Multi-scale sifting for mammographic mass detection and segmentation

Abstract

Breast mass detection and segmentation are challenging tasks due to the fact that breast masses vary in size and appearance. In this work, we present a simultaneous detection and segmentation scheme for mammographic lesions that is constructed in a sifting architecture. It utilizes a novel region candidate selection approach and cascaded learning techniques to achieve state-of-the-art results while handling a high class imbalance. The region candidates are generated by a novel multi-scale morphological sifting (MMS) approach, where oriented linear structuring elements are used to sieve out the mass-like objects in mammograms including stellate patterns.

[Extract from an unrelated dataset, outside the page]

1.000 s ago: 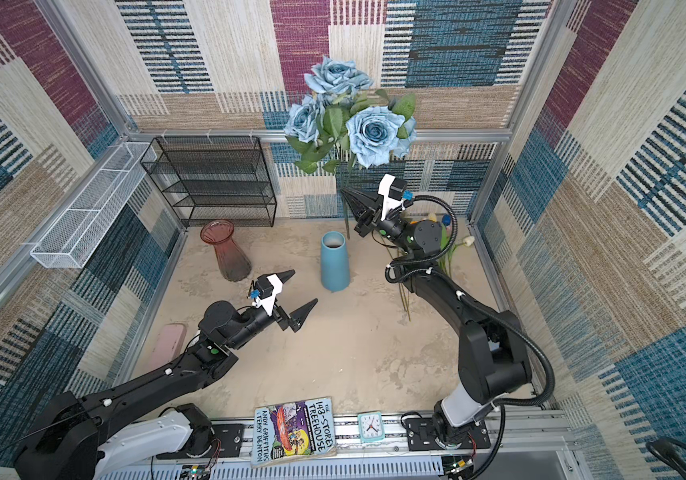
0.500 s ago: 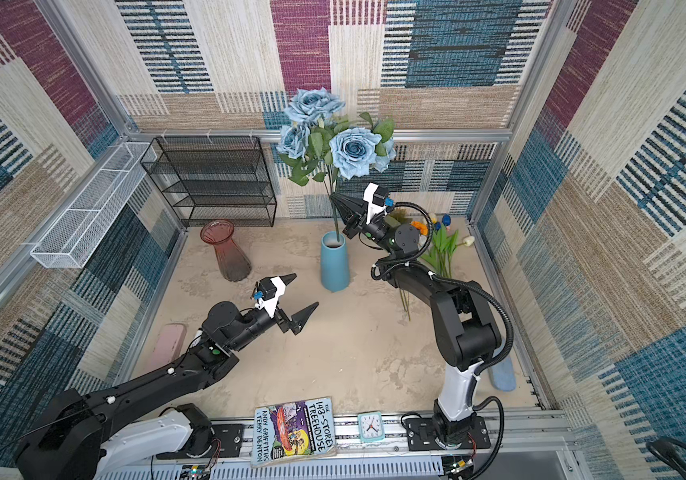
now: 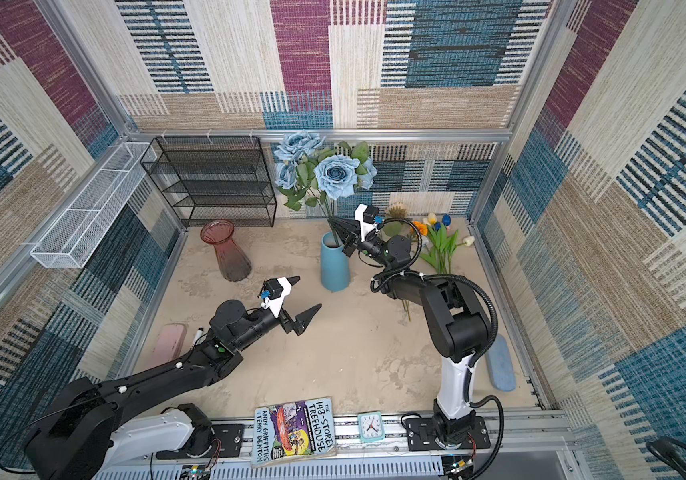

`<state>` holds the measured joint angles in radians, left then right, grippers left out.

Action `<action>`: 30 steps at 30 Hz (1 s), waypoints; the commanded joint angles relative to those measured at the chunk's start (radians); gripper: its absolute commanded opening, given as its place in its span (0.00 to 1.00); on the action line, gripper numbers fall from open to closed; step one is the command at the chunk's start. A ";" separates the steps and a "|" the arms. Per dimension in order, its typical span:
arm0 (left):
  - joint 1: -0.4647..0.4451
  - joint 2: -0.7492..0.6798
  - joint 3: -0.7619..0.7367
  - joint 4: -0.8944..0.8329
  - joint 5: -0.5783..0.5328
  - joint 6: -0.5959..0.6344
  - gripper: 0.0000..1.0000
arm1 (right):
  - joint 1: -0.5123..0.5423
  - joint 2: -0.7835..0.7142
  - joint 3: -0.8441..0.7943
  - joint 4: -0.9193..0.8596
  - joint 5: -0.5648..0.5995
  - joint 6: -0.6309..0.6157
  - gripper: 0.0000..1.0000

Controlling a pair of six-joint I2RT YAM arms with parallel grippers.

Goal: Arrange the flowers into the vase
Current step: 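Lower the rose stems into the light-blue vase with the right gripper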

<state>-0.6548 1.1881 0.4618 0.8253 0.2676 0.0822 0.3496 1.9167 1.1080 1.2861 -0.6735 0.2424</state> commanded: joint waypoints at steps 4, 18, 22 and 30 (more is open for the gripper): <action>0.000 0.021 0.012 0.054 -0.002 0.019 1.00 | 0.003 0.016 -0.013 -0.036 0.002 -0.057 0.04; 0.000 0.035 0.012 0.078 -0.013 0.021 0.99 | 0.005 -0.004 -0.039 -0.179 0.058 -0.117 0.28; 0.000 0.035 0.015 0.078 -0.016 0.025 0.99 | 0.006 -0.025 -0.048 -0.208 0.067 -0.124 0.36; 0.000 0.029 0.031 0.053 -0.015 0.024 1.00 | 0.008 -0.112 -0.103 -0.261 0.081 -0.153 0.57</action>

This method can accurately segment masses of various shapes and sizes from the background tissue. To tackle the class imbalance problem, two different ensemble learning methods are utilized: a novel self-grown cascaded random forests (CasRFs) and the random under-sampling boost (RUSBoost). The CasRFs is designed to handle class imbalance adaptively using a probability-ranking based under-sampling approach, while RUSBoost uses a random under-sampling technique. This work is evaluated on two publicly available datasets: INbreast and DDSM BCRP. On INbreast, the proposed method achieves an average sensitivity of 0.90 with 0.9 false positives per image (FPI) using CasRFs and with 1.2 FPI using RUSBoost. On DDSM BCRP, the method yields a sensitivity of 0.81 with 3.1 FPI using CasRFs and with 2.9 FPI using RUSboost. The performance of the proposed method compares favorably to the state-of-the-art methods on both datasets, especially on highly spiculated lesions.